* [WHAT YOU NEED TO DO] Could you copy exactly the lines from the start of the records through the one containing "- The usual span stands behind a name", both included, and leave out the pictures?
►
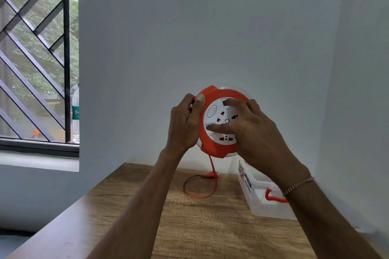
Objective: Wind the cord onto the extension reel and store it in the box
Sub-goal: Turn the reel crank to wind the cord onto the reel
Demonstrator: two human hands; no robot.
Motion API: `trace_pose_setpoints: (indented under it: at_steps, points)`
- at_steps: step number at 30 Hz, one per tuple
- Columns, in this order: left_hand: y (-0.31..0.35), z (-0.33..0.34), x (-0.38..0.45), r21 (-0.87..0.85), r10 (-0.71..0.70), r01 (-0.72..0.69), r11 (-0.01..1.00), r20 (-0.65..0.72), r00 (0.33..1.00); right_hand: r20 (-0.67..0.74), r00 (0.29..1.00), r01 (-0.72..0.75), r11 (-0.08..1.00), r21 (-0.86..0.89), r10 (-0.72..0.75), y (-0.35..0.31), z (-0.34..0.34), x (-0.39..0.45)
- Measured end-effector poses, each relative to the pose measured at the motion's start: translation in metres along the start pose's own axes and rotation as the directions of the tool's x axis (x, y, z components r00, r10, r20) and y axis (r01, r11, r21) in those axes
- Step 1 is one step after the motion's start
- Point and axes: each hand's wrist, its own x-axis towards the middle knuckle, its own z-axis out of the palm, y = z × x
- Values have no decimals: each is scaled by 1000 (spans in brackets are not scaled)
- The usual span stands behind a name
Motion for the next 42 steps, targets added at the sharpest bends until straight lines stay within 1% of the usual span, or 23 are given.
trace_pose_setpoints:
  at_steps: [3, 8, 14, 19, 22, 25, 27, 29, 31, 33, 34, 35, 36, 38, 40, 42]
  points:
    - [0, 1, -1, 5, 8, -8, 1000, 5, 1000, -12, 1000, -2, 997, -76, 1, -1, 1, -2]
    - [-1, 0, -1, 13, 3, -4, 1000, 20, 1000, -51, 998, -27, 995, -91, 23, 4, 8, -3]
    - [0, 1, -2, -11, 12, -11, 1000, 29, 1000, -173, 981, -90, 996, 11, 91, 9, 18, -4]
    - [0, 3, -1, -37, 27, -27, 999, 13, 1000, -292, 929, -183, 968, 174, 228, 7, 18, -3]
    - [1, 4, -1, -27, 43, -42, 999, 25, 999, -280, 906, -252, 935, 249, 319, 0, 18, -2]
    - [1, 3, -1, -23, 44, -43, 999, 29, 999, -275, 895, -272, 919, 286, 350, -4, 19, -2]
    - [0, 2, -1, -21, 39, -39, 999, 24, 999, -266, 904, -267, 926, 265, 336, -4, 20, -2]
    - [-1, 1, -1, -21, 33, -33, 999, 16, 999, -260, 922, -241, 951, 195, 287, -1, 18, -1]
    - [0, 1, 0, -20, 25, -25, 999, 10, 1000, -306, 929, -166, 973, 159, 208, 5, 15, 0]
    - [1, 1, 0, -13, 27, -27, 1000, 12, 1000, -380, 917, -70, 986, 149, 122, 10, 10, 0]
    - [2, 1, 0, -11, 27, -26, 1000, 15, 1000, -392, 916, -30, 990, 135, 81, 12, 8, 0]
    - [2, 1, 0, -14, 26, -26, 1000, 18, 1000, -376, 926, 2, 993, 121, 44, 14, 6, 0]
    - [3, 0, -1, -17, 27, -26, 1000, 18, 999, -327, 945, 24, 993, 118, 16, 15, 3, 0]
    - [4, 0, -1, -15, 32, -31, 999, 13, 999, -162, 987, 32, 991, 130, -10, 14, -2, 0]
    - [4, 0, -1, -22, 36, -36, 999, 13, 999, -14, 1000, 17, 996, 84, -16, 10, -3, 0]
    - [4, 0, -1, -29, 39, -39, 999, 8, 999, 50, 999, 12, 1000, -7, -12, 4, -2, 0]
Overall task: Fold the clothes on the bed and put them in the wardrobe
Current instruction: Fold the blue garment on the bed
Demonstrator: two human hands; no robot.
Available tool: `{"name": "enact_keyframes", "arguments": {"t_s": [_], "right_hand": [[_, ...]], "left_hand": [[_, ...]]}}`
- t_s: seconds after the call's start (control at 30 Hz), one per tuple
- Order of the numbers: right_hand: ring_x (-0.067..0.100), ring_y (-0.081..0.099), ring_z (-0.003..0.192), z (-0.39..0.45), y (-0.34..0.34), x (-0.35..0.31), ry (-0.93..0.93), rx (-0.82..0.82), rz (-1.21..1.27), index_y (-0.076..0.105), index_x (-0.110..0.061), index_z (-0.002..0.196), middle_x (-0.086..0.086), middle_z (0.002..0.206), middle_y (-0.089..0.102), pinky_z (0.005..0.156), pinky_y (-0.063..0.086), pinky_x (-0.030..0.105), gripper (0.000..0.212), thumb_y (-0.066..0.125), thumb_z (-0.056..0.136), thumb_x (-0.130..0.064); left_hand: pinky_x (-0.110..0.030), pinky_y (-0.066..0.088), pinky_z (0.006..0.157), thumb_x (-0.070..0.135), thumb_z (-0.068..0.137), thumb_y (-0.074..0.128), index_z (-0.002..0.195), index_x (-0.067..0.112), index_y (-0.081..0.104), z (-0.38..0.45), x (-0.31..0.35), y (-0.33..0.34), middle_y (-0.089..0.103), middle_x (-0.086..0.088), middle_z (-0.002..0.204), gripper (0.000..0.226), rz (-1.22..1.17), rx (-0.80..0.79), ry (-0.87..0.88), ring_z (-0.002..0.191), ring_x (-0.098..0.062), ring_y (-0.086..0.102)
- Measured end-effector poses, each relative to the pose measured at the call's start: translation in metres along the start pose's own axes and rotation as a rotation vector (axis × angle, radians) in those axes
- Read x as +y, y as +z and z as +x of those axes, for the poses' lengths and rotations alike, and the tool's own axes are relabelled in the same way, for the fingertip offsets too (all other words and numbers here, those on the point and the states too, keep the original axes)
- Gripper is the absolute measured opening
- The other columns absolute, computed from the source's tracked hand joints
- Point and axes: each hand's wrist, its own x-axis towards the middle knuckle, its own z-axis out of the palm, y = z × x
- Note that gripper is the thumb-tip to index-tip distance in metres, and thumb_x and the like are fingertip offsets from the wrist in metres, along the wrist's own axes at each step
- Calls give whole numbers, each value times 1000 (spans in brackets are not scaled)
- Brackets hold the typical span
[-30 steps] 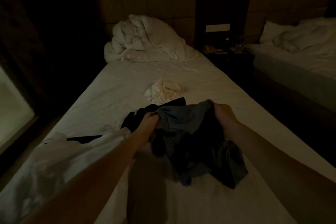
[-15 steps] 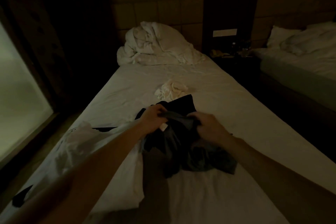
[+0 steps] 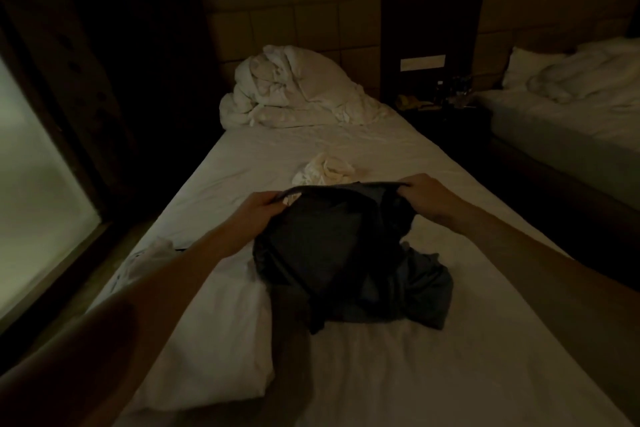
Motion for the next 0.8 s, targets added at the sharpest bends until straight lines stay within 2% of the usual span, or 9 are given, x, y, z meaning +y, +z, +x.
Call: {"name": "enact_keyframes", "arguments": {"t_s": [0.13, 0.2, 0.27, 0.33, 0.43, 0.5, 0.6, 0.7, 0.8], "right_hand": [[14, 54, 90, -6, 6, -4, -166, 75, -16, 60, -23, 95, -4, 98, 59, 66, 38, 13, 36, 37, 91, 4], [11, 52, 85, -11, 8, -7, -232, 82, 16, 55, -27, 88, -9, 92, 58, 68, 36, 19, 33, 37, 94, 0], [13, 53, 77, -16, 7, -9, -270, 26, -35, 50, -28, 81, -11, 81, 56, 64, 37, 25, 20, 46, 96, -16], [10, 53, 73, -20, 2, -11, -288, -15, -150, 47, -34, 76, -13, 77, 53, 63, 38, 25, 22, 56, 94, -42], [16, 59, 81, -23, -8, -18, -243, 42, -176, 56, -37, 78, -9, 82, 60, 70, 42, 33, 30, 46, 91, -62], [21, 60, 86, -29, -19, -24, -204, 113, -173, 63, -33, 89, -2, 90, 63, 75, 45, 36, 36, 42, 93, -62], [26, 60, 93, -45, -41, -28, -200, 222, -144, 65, -26, 100, 3, 97, 64, 80, 48, 41, 36, 42, 97, -54], [30, 59, 102, -65, -65, -25, -193, 284, -94, 61, -18, 115, 7, 110, 64, 89, 47, 44, 33, 43, 101, -43], [28, 60, 102, -85, -83, -26, -223, 325, -2, 59, -22, 115, 3, 107, 64, 87, 47, 41, 24, 46, 101, -37]], "left_hand": [[-26, 47, 71, 15, 92, 57, 81, 15, 70, 0, 9, 1, 67, 1, 75, 17, 67, 24, 33, 72, -11, 63], [-23, 45, 69, 16, 90, 61, 79, 18, 68, -2, 11, 0, 64, 4, 72, 14, 161, -16, 89, 66, -2, 60], [-21, 46, 69, 28, 87, 69, 82, 27, 65, -5, 12, -5, 65, 8, 77, 6, 308, -139, 126, 68, 4, 60], [-11, 43, 68, 41, 78, 78, 88, 34, 59, -12, 11, -9, 62, 14, 83, 22, 538, -268, 179, 72, 7, 59], [-4, 35, 69, 35, 79, 78, 114, 26, 57, -22, 13, -13, 52, 17, 100, 41, 816, -337, 270, 88, 3, 54], [-16, 34, 74, 25, 84, 74, 116, 13, 61, -27, 15, -19, 53, 8, 101, 36, 842, -289, 281, 97, -10, 55], [-25, 37, 74, 14, 86, 71, 96, 9, 68, -36, 25, -36, 64, -2, 87, 12, 802, -197, 293, 84, -16, 58], [-36, 49, 80, 6, 86, 69, 92, 11, 69, -50, 45, -50, 67, -6, 83, 9, 605, 55, 263, 81, -22, 64], [-20, 53, 72, 4, 89, 65, 90, 17, 67, -72, 77, -44, 66, -5, 82, 13, 221, 272, 269, 73, -3, 64]]}}
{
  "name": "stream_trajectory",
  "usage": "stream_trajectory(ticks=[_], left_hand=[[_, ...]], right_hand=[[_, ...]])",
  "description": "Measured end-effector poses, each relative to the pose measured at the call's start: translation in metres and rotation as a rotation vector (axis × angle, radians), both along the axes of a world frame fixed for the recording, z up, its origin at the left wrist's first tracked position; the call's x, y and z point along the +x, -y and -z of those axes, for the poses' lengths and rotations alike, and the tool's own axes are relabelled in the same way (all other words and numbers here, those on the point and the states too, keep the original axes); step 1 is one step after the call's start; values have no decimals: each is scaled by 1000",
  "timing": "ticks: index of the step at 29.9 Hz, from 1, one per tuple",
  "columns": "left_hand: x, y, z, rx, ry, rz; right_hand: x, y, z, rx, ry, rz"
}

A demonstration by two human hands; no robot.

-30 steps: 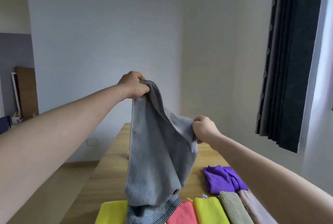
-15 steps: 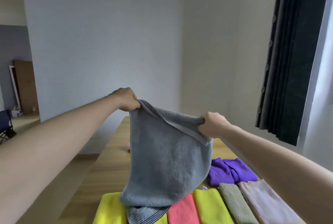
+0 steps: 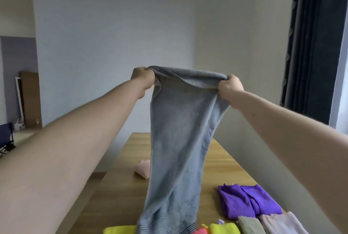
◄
* [RESPONSE TO THIS EXERCISE]
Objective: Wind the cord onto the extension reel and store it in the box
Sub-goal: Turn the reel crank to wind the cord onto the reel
Demonstrator: two human hands; no robot.
Motion API: `trace_pose_setpoints: (indented under it: at_steps, points)`
- at_steps: step number at 30 Hz, one per tuple
- Columns, in this order: left_hand: y (-0.31..0.35), z (-0.33..0.34), x (-0.38..0.45), r21 (-0.87..0.85), r10 (-0.71..0.70), r01 (-0.72..0.69), r11 (-0.01..1.00), r20 (-0.65..0.72), r00 (0.33..1.00); right_hand: r20 (-0.67..0.74), r00 (0.29..1.00), r01 (-0.72..0.75), r11 (-0.08..1.00), r21 (-0.86..0.89), r10 (-0.72..0.75), y (-0.35..0.31), z (-0.34..0.34), x (-0.39..0.45)
- Measured end-effector poses, each relative to the pose measured at the motion's start: translation in metres along the start pose's own axes and rotation as the directions of the tool's x axis (x, y, z components r00, r10, r20) and y axis (r01, r11, r21) in those axes
- Step 1 is one step after the motion's start
- Point and axes: each hand's wrist, its own x-axis towards the middle knuckle, its own z-axis out of the palm, y = z × x
- Values have no decimals: each is scaled by 1000 (spans in brackets are not scaled)
- The usual span stands behind a name

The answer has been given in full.